[How to complete this task]
Write out the data exactly, every line included.

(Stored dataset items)
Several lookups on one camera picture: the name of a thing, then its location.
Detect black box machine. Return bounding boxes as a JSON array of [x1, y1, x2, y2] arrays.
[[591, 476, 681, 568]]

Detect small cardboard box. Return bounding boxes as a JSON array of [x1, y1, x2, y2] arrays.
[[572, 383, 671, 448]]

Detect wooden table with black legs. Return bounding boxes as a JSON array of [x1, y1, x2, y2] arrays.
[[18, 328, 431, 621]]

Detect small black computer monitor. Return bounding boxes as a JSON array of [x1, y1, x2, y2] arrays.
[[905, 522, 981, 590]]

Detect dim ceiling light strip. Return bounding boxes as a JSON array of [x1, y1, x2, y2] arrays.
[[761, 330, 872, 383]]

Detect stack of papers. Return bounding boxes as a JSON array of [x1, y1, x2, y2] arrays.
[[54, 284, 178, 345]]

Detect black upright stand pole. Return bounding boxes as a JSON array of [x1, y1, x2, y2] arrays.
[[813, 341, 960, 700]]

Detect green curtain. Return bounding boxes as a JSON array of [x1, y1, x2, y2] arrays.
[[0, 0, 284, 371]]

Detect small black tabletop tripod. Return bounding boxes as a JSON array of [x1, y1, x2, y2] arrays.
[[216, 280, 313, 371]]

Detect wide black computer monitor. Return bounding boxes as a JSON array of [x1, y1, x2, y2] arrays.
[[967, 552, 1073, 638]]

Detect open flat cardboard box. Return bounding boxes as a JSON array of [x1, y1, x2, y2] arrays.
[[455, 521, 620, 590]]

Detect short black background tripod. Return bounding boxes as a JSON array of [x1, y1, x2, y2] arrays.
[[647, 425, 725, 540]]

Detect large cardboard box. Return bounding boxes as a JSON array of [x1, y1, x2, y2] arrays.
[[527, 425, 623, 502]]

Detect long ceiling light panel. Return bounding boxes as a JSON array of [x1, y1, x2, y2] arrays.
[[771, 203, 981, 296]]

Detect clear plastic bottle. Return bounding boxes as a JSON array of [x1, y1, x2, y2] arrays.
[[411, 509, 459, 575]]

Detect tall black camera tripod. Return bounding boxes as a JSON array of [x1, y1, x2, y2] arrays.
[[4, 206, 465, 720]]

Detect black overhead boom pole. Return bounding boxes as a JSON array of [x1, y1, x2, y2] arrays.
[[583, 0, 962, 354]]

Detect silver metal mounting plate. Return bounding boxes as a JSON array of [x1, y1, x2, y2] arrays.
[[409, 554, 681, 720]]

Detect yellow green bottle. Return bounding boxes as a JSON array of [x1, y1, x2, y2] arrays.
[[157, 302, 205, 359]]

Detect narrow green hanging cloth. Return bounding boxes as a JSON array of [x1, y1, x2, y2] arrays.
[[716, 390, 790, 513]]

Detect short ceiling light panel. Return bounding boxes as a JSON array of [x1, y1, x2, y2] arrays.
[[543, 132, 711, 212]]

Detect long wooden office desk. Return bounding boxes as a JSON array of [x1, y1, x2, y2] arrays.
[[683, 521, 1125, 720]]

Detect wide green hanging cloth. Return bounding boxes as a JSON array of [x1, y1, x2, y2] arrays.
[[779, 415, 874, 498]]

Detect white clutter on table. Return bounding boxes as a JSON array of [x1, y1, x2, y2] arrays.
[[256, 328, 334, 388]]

[Answer section]
Several lookups on one camera picture: the name of a thing, then its location.
Detect black box machine. Return bounding boxes as a JSON array of [x1, y1, x2, y2] arrays.
[[591, 476, 681, 568]]

Detect small cardboard box. Return bounding boxes as a JSON array of [x1, y1, x2, y2] arrays.
[[572, 383, 671, 448]]

Detect wooden table with black legs. Return bounding boxes as a JSON array of [x1, y1, x2, y2] arrays.
[[18, 328, 431, 621]]

Detect small black computer monitor. Return bounding boxes as a JSON array of [x1, y1, x2, y2] arrays.
[[905, 522, 981, 590]]

Detect dim ceiling light strip. Return bounding boxes as a JSON array of [x1, y1, x2, y2] arrays.
[[761, 330, 872, 383]]

Detect stack of papers. Return bounding boxes as a JSON array of [x1, y1, x2, y2] arrays.
[[54, 284, 178, 345]]

Detect black upright stand pole. Return bounding boxes as a JSON array of [x1, y1, x2, y2] arrays.
[[813, 341, 960, 700]]

Detect green curtain. Return bounding boxes as a JSON array of [x1, y1, x2, y2] arrays.
[[0, 0, 284, 371]]

Detect small black tabletop tripod. Return bounding boxes as a JSON array of [x1, y1, x2, y2] arrays.
[[216, 280, 313, 371]]

Detect wide black computer monitor. Return bounding boxes as a JSON array of [x1, y1, x2, y2] arrays.
[[967, 552, 1073, 638]]

Detect open flat cardboard box. Return bounding boxes as a JSON array of [x1, y1, x2, y2] arrays.
[[455, 521, 620, 590]]

Detect short black background tripod. Return bounding boxes as a JSON array of [x1, y1, x2, y2] arrays.
[[647, 425, 725, 540]]

Detect large cardboard box. Return bounding boxes as a JSON array of [x1, y1, x2, y2] arrays.
[[527, 425, 623, 502]]

Detect long ceiling light panel. Return bounding boxes as a JSON array of [x1, y1, x2, y2] arrays.
[[771, 203, 981, 296]]

Detect clear plastic bottle. Return bounding boxes as a JSON array of [x1, y1, x2, y2] arrays.
[[411, 509, 459, 575]]

Detect tall black camera tripod. Return bounding boxes as a JSON array of [x1, y1, x2, y2] arrays.
[[4, 206, 465, 720]]

Detect black overhead boom pole. Return bounding boxes as a JSON array of [x1, y1, x2, y2] arrays.
[[583, 0, 962, 354]]

Detect silver metal mounting plate. Return bounding boxes as a JSON array of [x1, y1, x2, y2] arrays.
[[409, 554, 681, 720]]

Detect yellow green bottle. Return bounding boxes as a JSON array of [x1, y1, x2, y2] arrays.
[[157, 302, 205, 359]]

Detect narrow green hanging cloth. Return bounding boxes as a JSON array of [x1, y1, x2, y2] arrays.
[[716, 390, 790, 513]]

Detect short ceiling light panel. Return bounding boxes as a JSON array of [x1, y1, x2, y2] arrays.
[[543, 132, 711, 212]]

Detect long wooden office desk. Return bounding boxes as a JSON array of [x1, y1, x2, y2] arrays.
[[683, 521, 1125, 720]]

Detect wide green hanging cloth. Return bounding boxes as a JSON array of [x1, y1, x2, y2] arrays.
[[779, 415, 874, 498]]

Detect white clutter on table. Return bounding boxes as a JSON array of [x1, y1, x2, y2] arrays.
[[256, 328, 334, 388]]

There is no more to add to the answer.